Re: Issues with Quorum Commit

From: Josh Berkus <josh(at)agliodbs(dot)com>
To: Aidan Van Dyk <aidan(at)highrise(dot)ca>
Cc: Dimitri Fontaine <dimitri(at)2ndQuadrant(dot)fr>, Heikki Linnakangas <heikki(dot)linnakangas(at)enterprisedb(dot)com>, Markus Wanner <markus(at)bluegap(dot)ch>, Simon Riggs <simon(at)2ndQuadrant(dot)com>, Jeff Davis <pgsql(at)j-davis(dot)com>, pgsql-hackers(at)postgresql(dot)org
Subject: Re: Issues with Quorum Commit
Date: 2010-10-07 17:22:15
Message-ID: 4CAE01C7.7070505@agliodbs.com
Views: Raw Message | Whole Thread | Download mbox | Resend email
Thread:
Lists: pgsql-hackers

On 10/7/10 6:41 AM, Aidan Van Dyk wrote:
> I'm really confused with all this k < N scenarious I see bandied
> about, because, all it really amounts to is "I only want *one*
> syncronous replication, and a bunch of synchrounous replications".
> And a bit of chance thrown in the mix to hope the "syncronous" one is
> pretty stable, the asynchronous ones aren't *too* far behind (define
> too and far at your leisure).

Effectively, yes.
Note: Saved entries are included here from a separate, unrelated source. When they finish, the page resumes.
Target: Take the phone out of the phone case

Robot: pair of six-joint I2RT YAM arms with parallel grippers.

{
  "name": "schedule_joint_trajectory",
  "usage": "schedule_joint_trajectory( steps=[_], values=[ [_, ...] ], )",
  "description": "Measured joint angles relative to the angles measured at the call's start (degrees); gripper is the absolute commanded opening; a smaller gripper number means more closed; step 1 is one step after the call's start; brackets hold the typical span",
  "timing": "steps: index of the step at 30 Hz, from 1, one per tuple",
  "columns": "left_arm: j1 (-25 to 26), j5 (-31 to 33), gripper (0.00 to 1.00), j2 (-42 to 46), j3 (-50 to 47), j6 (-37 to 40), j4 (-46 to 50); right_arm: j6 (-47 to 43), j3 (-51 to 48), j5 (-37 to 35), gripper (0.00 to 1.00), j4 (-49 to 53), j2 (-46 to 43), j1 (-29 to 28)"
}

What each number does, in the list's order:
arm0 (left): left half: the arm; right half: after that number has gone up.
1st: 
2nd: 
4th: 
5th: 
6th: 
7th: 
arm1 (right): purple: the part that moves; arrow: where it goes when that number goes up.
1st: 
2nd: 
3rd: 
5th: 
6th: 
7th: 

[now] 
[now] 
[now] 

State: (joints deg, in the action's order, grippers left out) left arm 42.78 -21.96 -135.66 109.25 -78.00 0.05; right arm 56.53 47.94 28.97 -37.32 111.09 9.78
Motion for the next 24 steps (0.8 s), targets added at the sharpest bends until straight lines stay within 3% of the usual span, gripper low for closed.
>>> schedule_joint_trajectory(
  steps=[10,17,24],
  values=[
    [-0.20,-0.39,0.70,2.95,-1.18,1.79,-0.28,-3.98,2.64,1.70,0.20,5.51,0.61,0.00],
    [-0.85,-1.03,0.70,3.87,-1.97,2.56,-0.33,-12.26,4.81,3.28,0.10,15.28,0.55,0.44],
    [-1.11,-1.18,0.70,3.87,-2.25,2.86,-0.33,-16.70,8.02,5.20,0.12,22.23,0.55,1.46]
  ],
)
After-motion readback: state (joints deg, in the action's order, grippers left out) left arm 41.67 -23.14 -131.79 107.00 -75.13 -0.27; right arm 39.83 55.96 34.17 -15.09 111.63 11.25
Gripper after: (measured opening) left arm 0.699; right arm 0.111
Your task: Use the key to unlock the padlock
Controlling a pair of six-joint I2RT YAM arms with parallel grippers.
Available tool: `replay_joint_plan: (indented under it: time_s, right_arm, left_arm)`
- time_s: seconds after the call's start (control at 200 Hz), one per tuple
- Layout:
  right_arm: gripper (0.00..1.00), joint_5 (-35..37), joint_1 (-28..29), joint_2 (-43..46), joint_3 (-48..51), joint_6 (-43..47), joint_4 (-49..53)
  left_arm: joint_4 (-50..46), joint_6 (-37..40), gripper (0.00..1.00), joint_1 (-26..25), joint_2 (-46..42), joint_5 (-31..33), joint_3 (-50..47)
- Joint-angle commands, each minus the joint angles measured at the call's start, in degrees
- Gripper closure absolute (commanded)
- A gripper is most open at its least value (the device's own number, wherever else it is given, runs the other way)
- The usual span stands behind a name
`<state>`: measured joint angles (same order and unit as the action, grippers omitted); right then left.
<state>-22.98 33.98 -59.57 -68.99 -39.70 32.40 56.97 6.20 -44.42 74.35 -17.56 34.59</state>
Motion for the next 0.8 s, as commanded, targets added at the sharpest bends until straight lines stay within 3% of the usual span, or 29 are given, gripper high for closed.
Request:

The the difference between k of N synch rep and 1
synch standby + several async standbys is that in k of N, you have a
pool and aren't dependent on having a specific standby be very reliable,
just that any one of them is.

So if you have k = 3 and N = 10, then you can have 10 standbys and only
3 of them need to ack any specific commit for the master to proceed. As
long as (a) you retain at least one of the 3 which ack'd, and (b) you
have some way of determining which standby is the most "caught up", data
loss is fairly unlikely; you'd need to lose 4 of the 10, and the wrong
4, to lose data.

The advantage of this for availability over just having k = N = 3 comes
when one of the standbys is responding slowly (due to traffic) or goes
offline unexpectedly due to a hardware failure. In the k = N = 3 case,
the system halts. In the k = 3, N = 10 case, you can lose up to 7
standbys without the system going down.

It's notable that the massively scalable transactional databases
(Dynamo, Cassandra, various telecom databases, etc.) all operate this way.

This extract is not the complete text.